My blog updates are now quite sparse since I have new responsibilities, but I’d like to at least continue one tradition: starting a new year with some stories that stuck with me from the old year.
5) The Wall Street Journal: Facebook Knows Instagram Is Toxic for Teen Girls, Company Documents Show
A maddening investigation showing the harmful impacts of social media design and Facebook’s refusal to address them — all based on internal research.
For the past three years, Facebook has been conducting studies into how its photo-sharing app affects its millions of young users. Repeatedly, the company’s researchers found that Instagram is harmful for a sizable percentage of them, most notably teenage girls.
“We make body image issues worse for one in three teen girls,” said one slide from 2019, summarizing research about teen girls who experience the issues.
“Teens blame Instagram for increases in the rate of anxiety and depression,” said another slide. “This reaction was unprompted and consistent across all groups.”
Among teens who reported suicidal thoughts, 13% of British users and 6% of American users traced the desire to kill themselves to Instagram, one presentation showed.
4) The New York Times: Peter Warner, 90, Seafarer Who Discovered Shipwrecked Boys, Dies
I started reading more obituaries in 2021 and this fellow sounds like quite a character. I also wasn’t familiar with the (incredibly positive!) true story that inspired Lord of the Flies.
Peter Raymond Warner was born on Feb. 22, 1931, in Melbourne, Australia, to Arthur George Warner and Ethel (Wakefield) Warner. Arthur Warner was one of the country’s wealthiest men, having built a manufacturing and media empire, and he expected his son to follow him in the family business.
But Peter was uninterested; he preferred boxing and sailing, and at 17 he ran away from home to join a ship’s crew. When he returned a year later, his father made him go to law school at the University of Melbourne.
He lasted six weeks. He ran away again, this time to sail for three years on Swedish and Norwegian ships. Quick with languages, he learned enough Swedish to pass the master mariner’s exam, allowing him to captain even the largest seagoing vessels.
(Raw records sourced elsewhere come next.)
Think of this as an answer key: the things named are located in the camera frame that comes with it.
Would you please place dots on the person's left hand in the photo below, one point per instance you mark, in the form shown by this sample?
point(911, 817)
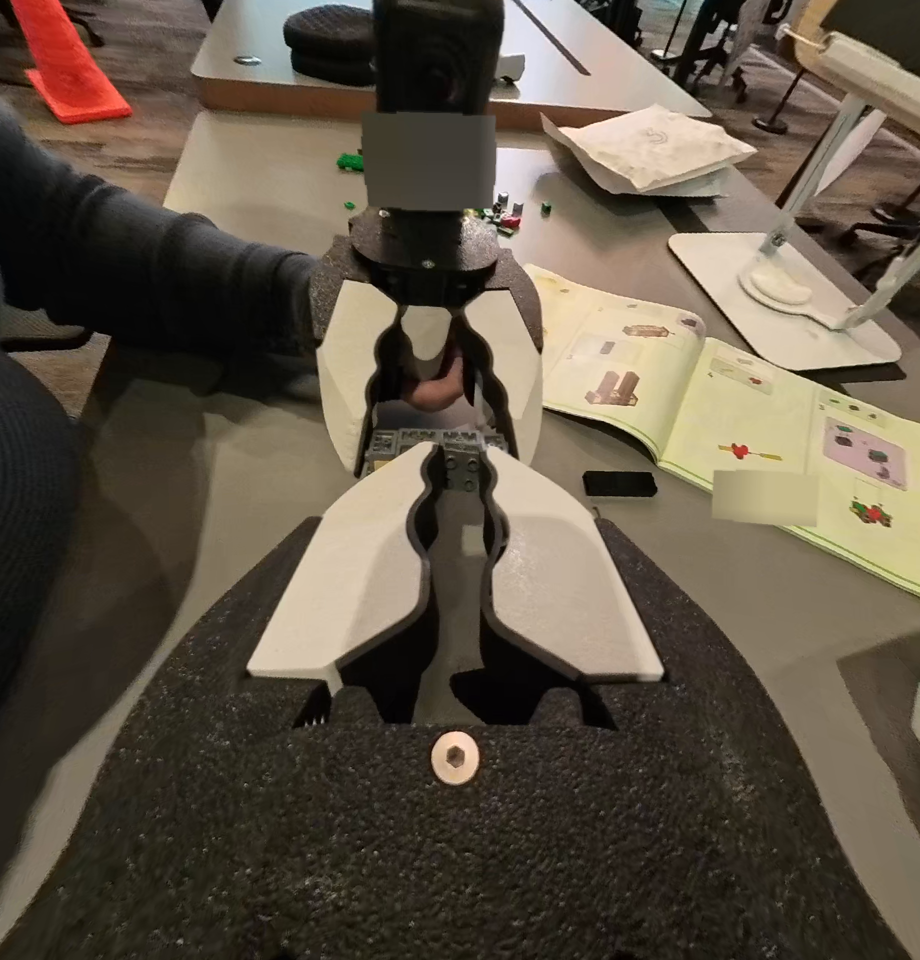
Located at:
point(430, 391)

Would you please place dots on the white stand with base plate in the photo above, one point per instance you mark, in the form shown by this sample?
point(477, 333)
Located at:
point(782, 315)

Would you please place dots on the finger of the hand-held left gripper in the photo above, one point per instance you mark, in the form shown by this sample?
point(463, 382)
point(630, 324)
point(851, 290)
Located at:
point(340, 360)
point(520, 375)

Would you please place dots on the person's torso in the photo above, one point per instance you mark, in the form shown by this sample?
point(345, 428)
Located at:
point(17, 525)

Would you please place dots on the person's left forearm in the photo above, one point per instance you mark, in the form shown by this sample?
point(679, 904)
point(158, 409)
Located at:
point(130, 262)

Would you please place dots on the green plate brick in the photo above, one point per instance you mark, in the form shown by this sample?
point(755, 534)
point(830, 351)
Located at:
point(350, 161)

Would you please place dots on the pile of small loose bricks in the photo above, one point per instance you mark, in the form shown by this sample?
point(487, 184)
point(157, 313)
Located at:
point(501, 214)

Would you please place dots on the grey table with wooden edge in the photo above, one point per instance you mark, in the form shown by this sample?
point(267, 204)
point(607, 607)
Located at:
point(580, 90)

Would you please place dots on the pale green instruction booklet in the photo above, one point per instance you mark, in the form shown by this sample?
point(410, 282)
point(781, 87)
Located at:
point(655, 390)

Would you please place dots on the grey desk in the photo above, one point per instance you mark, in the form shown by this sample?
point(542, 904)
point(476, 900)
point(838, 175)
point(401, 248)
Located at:
point(730, 637)

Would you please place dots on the small white box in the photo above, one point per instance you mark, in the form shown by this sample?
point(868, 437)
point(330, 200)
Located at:
point(510, 69)

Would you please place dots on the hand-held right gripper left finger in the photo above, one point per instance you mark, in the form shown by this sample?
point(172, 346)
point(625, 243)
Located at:
point(340, 585)

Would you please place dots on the black office chair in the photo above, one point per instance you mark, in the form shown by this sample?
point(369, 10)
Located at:
point(700, 45)

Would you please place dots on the orange floor marker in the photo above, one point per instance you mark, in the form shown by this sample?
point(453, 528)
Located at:
point(70, 67)

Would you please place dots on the grey and tan brick assembly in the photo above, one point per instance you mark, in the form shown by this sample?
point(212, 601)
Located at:
point(460, 469)

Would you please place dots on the black round pad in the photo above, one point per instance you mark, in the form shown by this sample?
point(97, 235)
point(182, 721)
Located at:
point(329, 64)
point(325, 26)

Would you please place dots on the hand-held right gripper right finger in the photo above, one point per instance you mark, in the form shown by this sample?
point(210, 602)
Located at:
point(572, 585)

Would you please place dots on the black plate brick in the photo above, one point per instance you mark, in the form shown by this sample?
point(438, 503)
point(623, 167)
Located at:
point(620, 484)

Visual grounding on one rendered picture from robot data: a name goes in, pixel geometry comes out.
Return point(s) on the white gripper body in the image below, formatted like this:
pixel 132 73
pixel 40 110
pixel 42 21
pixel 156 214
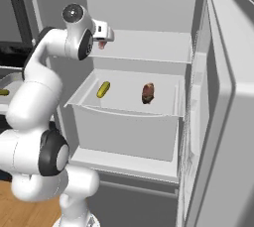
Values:
pixel 109 34

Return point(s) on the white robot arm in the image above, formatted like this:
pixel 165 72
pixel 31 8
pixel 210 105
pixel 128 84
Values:
pixel 36 92

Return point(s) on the pink red steak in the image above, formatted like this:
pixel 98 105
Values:
pixel 102 45

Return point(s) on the yellow green cucumber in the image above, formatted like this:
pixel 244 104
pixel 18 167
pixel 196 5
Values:
pixel 3 92
pixel 103 89

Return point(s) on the red brown steak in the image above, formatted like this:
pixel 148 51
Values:
pixel 148 92

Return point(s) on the clear tupperware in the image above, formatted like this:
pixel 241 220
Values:
pixel 10 80

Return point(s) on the grey fridge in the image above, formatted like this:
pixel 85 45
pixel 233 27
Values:
pixel 139 6

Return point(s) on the white fridge shelf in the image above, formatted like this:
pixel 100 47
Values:
pixel 149 46

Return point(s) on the white fridge drawer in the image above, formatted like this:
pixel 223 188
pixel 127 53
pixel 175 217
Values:
pixel 132 128

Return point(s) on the grey fridge door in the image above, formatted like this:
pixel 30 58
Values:
pixel 225 112

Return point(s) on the grey wall cupboard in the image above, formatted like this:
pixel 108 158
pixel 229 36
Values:
pixel 8 6
3) The New Yorker: Could the Teen Magazine Rise Again?
An interesting and hopeful read about the future of structured content for teens with a focus on community and the challenge of fighting algorithms that teach kids what’s trending is true.
[…] instead of hearing misinformation from a friend, teens are listening to strangers in California with millions of followers (and perceived credibility) on TikTok. At such a formative age, young people “need some really solid guidance, and the last place they want to get it is their parents,” she said. “Who are they turning to? For my child, it scares the shit out of me who she’s turning to.” During Rubenstein’s Seventeen years, she and the staff “wanted to make sure everything in the magazine was right, that it made sense,” she said. “It went through a really serious vetting process. That is gone. These children do not have access to any vetting, you know? No one’s vetting their TikTok videos.” (See: the nutmeg challenge.)
2) The New York Times: Man Gets 4 Years in $126 Million Printer Toner Fraud
I’m not surprised fraud festered in the printer toner market, which is already known for ludicrous pricing, but this story stuck with me due to the scale of the situation and the puns.
In announcing the arrest of Mr. Michaels and 20 other people accused of being connected to the scheme in 2016, the Huntington Beach Police Department in California called it “Operation Tone It Down.” The authorities said at the time that Mr. Michaels had previously received court warnings about deceptive telemarketing practices.
TonerNews.com, a website devoted to writing about printing supplies, called Mr. Michaels “the California toner pirate godfather” in a post on Sunday. Mr. Michaels’s lawyer scoffed at the moniker.
1) The New York Times: Paris Teenager’s New Gig: Would-Be Queen of Italy. A Nation Shrugs.
This story has everything. Regal altercations, a fencing romance, murder from a yacht, an LA food truck and a thoroughly disinterested Italian public.
While Vittoria’s father in Monte Carlo and mother in Paris were as delighted as her grandparents in Gstaad about her ascension to the top of Italy’s would-be royal family, a rival branch of Savoias were not pleased. Not at all.
“Totally illegitimate,” said Prince Aimone di Savoia Aosta, a cousin and rival claimant, who works as an executive for the Pirelli tire company in Moscow.
And so began the latest chapter in an ongoing dynastic dispute between the pretenders to Italy’s pretend throne. There are bitter feelings, thrown punches, warring noble committees, dukedom politics and as of last month, Vittoria’s ascending social media status.
What there is not is an actual crown to fight over.